Action item:
A single number is required: how many lines below include the string "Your".

Excerpted data:

++++++

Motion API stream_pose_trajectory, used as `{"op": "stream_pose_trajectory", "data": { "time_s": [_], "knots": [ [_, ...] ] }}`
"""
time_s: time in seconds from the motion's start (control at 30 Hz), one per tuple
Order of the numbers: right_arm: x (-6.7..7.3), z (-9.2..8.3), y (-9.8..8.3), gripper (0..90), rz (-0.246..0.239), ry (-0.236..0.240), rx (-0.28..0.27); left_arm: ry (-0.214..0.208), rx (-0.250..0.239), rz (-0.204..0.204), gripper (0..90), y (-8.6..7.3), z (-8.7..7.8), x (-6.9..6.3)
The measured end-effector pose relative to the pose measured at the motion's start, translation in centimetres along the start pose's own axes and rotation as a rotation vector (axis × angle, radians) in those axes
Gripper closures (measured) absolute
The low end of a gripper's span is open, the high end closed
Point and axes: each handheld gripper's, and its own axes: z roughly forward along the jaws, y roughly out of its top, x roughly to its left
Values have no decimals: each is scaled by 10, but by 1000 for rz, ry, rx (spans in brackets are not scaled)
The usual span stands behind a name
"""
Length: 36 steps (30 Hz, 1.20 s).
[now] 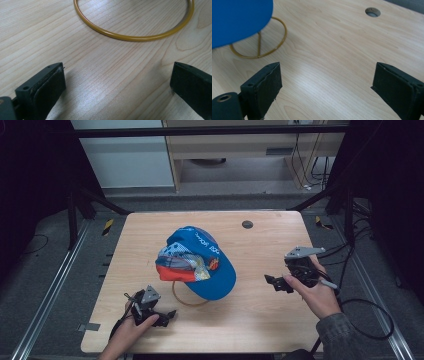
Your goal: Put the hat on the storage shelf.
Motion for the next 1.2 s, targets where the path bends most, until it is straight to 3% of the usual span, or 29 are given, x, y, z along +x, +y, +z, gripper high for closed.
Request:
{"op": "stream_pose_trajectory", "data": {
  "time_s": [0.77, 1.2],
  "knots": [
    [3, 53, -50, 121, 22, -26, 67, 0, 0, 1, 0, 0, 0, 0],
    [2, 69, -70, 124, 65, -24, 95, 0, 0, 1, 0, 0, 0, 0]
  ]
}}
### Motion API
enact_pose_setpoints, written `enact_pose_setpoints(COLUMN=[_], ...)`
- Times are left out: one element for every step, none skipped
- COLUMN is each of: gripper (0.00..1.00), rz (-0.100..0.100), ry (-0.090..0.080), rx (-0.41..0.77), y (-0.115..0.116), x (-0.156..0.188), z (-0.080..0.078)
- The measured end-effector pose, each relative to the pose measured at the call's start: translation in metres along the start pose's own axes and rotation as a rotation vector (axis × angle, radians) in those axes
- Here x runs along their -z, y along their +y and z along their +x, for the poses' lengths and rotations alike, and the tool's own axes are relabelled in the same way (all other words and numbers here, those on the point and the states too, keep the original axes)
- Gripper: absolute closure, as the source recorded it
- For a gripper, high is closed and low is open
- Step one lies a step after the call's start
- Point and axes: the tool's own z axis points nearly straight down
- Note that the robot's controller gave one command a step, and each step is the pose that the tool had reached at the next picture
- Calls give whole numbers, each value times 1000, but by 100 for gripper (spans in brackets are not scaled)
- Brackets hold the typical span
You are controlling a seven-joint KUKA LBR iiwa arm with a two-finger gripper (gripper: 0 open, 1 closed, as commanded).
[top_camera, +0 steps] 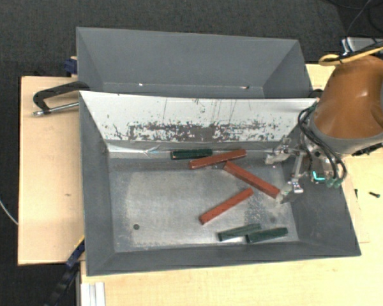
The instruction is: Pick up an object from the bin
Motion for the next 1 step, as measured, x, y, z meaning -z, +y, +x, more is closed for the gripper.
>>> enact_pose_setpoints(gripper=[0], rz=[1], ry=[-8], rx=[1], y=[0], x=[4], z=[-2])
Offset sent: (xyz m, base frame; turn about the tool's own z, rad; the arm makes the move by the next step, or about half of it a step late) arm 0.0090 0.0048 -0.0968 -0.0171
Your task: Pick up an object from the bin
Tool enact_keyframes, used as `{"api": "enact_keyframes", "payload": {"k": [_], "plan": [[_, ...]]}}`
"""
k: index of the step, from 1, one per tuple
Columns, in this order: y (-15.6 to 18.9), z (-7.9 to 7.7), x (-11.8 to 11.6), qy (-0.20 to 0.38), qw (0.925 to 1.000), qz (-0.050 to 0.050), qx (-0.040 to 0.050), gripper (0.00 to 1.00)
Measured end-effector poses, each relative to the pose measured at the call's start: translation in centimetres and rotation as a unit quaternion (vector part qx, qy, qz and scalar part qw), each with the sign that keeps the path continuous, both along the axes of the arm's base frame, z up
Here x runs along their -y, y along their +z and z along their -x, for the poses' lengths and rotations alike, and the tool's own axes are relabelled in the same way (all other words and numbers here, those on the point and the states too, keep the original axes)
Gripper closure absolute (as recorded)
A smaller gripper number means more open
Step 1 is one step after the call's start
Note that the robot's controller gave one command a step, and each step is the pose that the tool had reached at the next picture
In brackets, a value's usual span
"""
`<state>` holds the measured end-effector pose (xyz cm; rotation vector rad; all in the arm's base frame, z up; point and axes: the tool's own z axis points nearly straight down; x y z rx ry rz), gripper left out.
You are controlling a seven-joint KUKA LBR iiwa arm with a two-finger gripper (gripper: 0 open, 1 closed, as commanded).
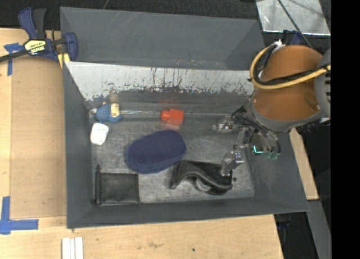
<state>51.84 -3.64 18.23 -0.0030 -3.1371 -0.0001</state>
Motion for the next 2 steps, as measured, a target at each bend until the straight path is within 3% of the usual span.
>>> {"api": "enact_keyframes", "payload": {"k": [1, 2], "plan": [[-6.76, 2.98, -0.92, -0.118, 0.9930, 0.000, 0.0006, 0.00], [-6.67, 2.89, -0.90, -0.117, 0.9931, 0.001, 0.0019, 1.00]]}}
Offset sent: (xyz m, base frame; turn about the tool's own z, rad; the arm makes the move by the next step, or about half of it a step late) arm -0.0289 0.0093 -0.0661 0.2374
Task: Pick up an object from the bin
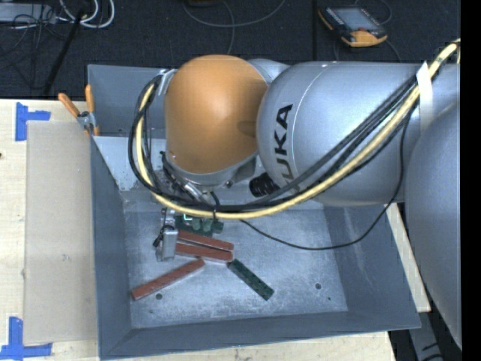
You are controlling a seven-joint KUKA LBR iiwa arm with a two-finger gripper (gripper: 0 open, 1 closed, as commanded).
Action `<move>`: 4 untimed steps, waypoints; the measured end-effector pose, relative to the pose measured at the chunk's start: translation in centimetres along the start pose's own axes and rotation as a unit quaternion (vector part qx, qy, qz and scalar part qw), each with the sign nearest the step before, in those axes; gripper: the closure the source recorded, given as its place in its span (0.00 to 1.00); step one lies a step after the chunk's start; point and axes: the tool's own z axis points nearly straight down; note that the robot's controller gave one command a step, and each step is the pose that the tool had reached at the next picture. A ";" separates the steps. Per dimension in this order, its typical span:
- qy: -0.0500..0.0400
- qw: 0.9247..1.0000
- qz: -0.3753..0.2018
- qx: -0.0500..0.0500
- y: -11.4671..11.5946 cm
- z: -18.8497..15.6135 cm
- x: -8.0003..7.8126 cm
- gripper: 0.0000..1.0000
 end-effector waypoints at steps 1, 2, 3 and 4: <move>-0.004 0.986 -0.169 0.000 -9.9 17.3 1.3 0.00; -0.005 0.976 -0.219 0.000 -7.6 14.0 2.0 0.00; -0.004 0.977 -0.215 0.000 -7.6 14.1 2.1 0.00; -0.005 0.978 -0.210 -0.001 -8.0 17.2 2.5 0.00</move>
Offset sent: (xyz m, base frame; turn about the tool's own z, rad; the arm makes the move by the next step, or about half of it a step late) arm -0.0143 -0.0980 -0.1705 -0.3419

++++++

Exercise output:
2